**Assigned task**
Look through the lines below and copy each one that includes "same".

START Data in this exercise

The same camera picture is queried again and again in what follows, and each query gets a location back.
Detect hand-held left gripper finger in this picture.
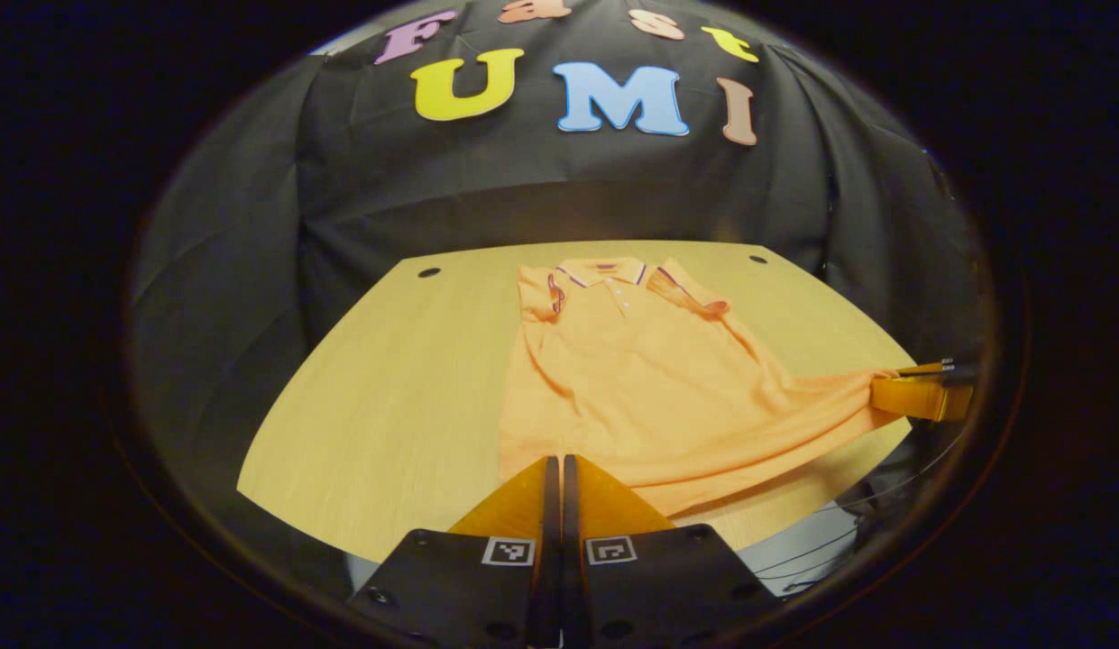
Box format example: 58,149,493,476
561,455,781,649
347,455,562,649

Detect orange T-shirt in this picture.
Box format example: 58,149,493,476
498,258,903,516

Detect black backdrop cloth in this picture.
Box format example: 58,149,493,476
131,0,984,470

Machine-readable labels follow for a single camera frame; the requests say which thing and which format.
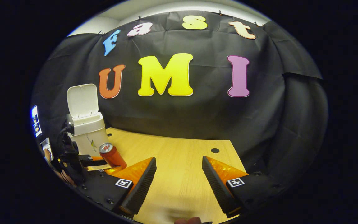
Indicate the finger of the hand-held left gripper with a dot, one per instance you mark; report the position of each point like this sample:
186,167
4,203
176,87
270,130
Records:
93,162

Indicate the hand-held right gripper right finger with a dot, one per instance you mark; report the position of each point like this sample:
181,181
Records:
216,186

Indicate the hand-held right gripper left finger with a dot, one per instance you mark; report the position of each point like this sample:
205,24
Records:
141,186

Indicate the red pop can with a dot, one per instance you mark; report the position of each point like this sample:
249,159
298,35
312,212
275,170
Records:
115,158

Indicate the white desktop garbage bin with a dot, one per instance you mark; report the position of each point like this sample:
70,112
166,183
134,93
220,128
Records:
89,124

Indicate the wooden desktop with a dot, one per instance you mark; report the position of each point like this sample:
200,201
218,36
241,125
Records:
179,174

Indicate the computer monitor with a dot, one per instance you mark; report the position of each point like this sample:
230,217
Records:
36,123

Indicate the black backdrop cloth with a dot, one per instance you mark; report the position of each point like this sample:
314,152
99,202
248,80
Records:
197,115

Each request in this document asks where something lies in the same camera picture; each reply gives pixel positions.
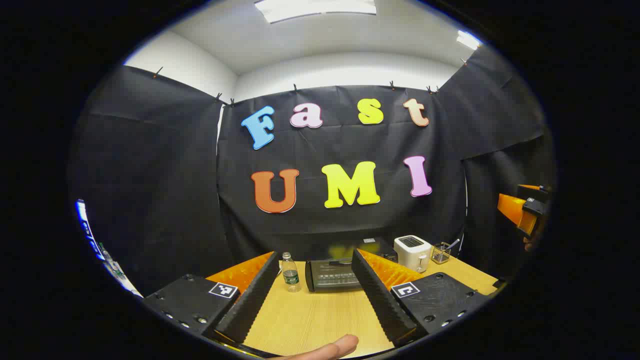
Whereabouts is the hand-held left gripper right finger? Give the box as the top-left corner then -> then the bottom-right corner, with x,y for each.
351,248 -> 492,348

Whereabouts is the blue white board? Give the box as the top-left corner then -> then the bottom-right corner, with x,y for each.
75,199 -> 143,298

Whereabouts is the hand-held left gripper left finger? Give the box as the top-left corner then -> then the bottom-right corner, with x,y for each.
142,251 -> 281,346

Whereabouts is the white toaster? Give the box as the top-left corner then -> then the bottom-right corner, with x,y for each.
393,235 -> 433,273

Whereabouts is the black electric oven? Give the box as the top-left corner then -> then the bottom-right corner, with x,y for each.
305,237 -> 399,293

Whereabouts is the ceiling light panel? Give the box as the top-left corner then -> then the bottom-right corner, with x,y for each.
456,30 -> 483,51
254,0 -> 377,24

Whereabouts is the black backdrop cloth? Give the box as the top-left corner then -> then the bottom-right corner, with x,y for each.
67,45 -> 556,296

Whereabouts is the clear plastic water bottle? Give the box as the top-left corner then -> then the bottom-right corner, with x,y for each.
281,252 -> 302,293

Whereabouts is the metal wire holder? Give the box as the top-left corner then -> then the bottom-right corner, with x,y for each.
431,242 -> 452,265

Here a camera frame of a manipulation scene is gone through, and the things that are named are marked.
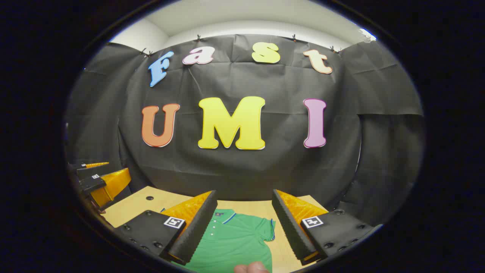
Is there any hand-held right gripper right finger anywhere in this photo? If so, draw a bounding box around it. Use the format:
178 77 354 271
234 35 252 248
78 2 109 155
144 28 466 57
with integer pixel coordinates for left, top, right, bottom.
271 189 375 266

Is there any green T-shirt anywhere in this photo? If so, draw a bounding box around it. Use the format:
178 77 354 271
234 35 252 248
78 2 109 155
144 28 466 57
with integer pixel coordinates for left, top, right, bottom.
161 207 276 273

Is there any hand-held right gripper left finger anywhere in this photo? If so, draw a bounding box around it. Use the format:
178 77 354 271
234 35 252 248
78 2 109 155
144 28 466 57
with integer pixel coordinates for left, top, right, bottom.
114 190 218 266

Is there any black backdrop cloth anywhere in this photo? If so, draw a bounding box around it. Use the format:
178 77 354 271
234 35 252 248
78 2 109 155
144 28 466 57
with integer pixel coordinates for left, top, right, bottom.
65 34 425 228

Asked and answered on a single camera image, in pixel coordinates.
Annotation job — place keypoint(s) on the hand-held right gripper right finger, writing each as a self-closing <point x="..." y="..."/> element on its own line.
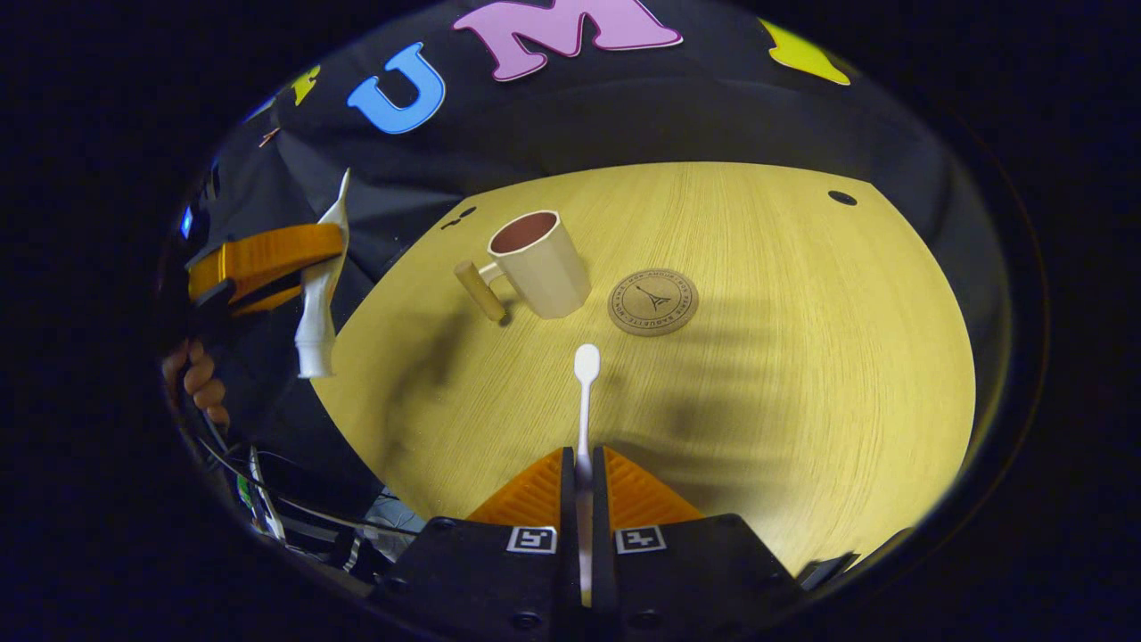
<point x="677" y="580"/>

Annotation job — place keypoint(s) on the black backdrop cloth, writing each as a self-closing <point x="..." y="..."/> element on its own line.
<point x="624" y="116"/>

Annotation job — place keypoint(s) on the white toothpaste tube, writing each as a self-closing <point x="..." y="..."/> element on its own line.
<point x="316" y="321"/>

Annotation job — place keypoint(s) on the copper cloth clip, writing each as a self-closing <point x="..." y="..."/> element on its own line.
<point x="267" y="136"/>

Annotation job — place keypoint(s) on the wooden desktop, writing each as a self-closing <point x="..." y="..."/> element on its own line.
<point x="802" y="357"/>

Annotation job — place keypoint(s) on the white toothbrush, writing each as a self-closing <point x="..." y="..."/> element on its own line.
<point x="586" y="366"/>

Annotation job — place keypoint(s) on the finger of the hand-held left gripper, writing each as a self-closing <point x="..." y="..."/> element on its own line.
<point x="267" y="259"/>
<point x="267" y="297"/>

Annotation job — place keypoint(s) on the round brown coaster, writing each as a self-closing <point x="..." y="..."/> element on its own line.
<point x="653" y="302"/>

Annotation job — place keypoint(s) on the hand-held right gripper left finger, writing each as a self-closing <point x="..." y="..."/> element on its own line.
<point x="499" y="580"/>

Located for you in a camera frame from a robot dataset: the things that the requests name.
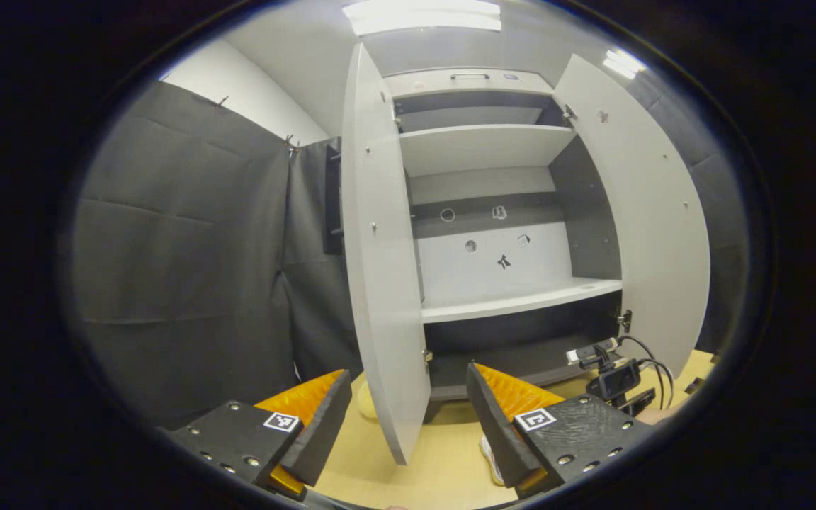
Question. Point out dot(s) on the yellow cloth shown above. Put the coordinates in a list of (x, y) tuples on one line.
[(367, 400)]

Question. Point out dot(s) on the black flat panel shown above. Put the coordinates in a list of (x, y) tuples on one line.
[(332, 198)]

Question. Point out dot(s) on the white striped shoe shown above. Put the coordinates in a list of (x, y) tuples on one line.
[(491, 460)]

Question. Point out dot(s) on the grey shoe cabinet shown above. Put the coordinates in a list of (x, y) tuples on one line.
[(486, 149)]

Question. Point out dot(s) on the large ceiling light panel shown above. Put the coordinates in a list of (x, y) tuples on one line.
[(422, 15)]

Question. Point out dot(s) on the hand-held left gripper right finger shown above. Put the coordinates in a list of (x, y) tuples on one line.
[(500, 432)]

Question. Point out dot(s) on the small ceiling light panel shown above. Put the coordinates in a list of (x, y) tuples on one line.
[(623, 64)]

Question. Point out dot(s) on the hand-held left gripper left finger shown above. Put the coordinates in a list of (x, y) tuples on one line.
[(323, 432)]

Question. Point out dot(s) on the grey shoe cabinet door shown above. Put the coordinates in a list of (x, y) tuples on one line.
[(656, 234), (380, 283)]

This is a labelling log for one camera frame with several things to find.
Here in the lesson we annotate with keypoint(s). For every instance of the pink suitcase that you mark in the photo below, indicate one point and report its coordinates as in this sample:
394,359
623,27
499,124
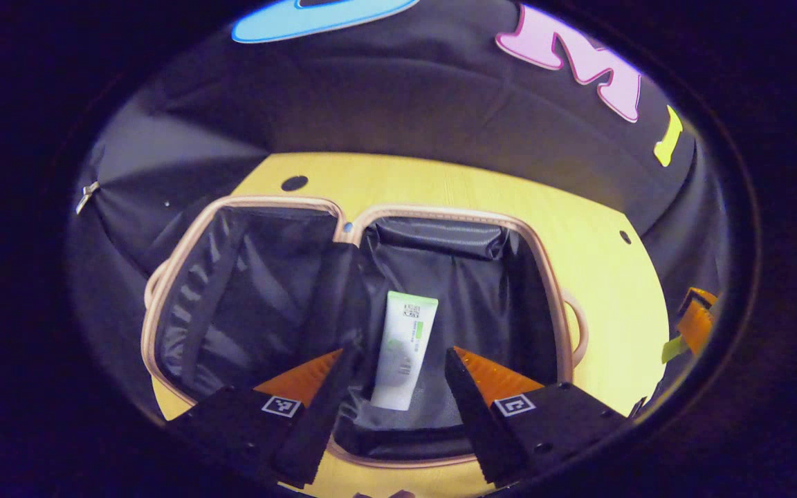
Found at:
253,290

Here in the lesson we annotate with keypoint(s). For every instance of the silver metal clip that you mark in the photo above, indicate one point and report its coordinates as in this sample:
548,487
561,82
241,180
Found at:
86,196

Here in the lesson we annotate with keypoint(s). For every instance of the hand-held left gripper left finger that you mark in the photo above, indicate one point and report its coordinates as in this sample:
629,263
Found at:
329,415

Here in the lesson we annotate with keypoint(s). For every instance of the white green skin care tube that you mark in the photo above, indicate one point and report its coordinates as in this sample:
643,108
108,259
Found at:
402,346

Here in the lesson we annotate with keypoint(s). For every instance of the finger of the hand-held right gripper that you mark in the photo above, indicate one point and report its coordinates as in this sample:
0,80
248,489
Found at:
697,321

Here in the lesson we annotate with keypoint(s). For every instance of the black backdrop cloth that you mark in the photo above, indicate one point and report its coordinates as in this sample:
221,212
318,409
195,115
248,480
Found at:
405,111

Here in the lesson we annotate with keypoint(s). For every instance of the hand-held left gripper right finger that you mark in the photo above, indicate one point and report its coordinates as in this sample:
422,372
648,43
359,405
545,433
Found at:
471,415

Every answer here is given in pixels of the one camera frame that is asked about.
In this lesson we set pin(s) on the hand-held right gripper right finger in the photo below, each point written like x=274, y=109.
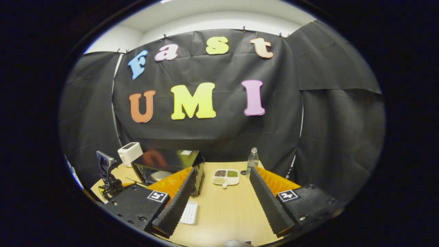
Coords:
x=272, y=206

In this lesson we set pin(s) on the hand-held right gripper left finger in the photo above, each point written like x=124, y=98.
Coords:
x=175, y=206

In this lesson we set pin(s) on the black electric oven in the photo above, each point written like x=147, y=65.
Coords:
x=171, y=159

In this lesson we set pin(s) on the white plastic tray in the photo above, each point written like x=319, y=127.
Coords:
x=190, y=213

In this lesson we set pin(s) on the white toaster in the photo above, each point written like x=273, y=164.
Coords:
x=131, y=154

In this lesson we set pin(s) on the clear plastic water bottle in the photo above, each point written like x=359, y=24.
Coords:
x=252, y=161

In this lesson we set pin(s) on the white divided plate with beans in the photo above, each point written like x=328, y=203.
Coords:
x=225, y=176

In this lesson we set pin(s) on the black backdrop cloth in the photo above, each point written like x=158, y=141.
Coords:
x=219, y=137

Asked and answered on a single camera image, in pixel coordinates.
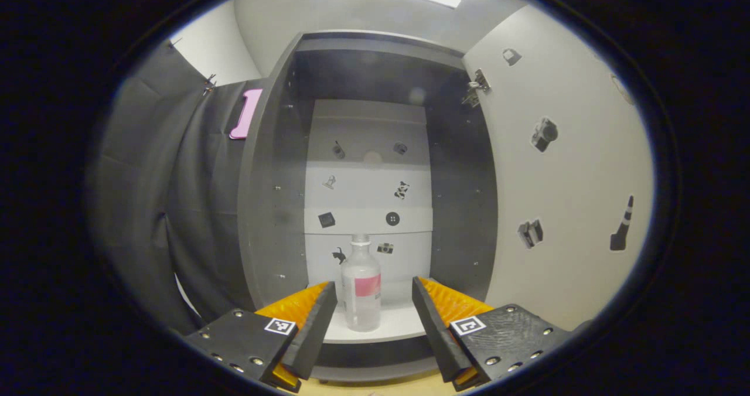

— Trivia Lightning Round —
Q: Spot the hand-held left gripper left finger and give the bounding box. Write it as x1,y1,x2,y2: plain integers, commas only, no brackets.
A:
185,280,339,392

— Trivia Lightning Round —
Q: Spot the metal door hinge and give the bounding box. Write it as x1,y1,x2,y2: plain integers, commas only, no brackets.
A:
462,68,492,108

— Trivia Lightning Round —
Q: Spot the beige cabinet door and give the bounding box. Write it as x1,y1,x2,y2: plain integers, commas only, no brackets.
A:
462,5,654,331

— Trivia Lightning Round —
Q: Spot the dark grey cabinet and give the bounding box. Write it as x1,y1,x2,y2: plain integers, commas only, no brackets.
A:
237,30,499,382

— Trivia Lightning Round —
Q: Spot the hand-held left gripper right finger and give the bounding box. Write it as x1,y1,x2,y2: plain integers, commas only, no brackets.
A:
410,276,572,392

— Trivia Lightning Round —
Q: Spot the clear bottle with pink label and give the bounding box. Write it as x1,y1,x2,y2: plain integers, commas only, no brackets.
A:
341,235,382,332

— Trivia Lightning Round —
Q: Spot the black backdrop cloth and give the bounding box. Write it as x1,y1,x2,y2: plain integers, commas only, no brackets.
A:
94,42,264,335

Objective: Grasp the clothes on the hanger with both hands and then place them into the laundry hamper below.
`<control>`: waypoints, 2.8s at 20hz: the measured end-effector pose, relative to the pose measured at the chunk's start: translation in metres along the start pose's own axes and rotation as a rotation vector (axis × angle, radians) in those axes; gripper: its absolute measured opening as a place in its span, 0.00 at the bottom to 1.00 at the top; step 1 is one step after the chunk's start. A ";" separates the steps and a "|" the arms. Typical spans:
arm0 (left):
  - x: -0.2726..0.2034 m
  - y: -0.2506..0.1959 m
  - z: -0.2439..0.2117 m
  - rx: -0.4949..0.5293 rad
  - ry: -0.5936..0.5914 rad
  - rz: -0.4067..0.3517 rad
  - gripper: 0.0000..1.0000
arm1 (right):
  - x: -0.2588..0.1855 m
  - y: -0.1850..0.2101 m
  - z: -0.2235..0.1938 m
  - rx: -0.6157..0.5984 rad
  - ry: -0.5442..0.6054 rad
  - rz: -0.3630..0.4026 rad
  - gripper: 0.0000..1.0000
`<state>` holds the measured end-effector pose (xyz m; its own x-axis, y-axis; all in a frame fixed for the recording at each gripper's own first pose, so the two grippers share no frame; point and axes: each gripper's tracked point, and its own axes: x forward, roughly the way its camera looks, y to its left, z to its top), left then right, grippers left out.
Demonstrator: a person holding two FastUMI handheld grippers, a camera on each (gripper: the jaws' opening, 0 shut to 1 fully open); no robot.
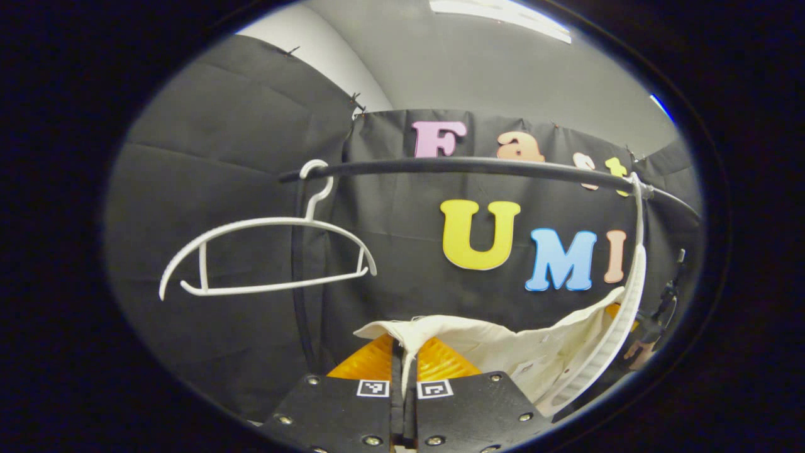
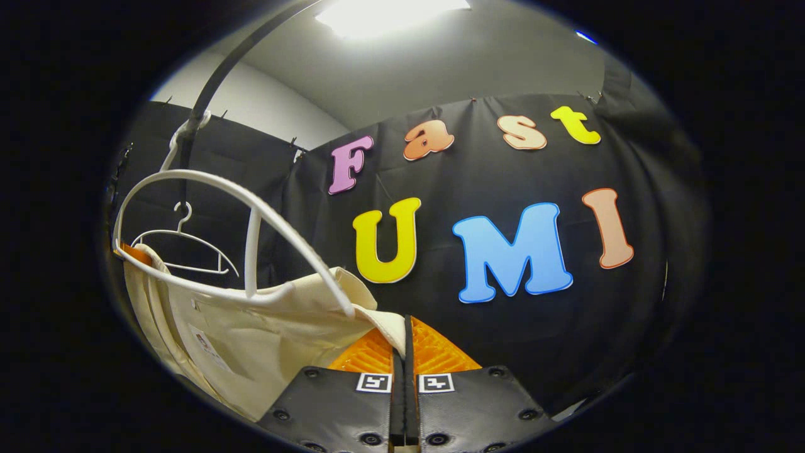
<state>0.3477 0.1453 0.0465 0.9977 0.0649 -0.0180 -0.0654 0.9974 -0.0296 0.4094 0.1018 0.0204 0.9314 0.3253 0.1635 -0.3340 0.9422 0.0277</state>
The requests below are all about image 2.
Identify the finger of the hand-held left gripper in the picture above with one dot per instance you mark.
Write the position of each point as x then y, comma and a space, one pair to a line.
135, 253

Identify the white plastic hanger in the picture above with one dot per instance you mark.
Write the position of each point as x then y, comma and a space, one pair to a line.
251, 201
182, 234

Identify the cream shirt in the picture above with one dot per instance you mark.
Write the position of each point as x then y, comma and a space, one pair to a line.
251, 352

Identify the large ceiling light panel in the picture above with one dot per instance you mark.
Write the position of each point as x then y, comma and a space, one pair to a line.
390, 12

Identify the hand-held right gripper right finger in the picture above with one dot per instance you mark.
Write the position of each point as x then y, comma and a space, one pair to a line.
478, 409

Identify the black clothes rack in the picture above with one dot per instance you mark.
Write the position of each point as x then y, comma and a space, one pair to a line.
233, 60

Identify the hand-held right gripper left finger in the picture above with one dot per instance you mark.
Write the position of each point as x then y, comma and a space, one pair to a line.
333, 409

END Data in this exercise

**Solution to the problem**
The same camera picture is queried again and again in what follows, and each query gets a location back.
Each request in this document asks where something lies in the same camera picture; each reply gives pixel positions.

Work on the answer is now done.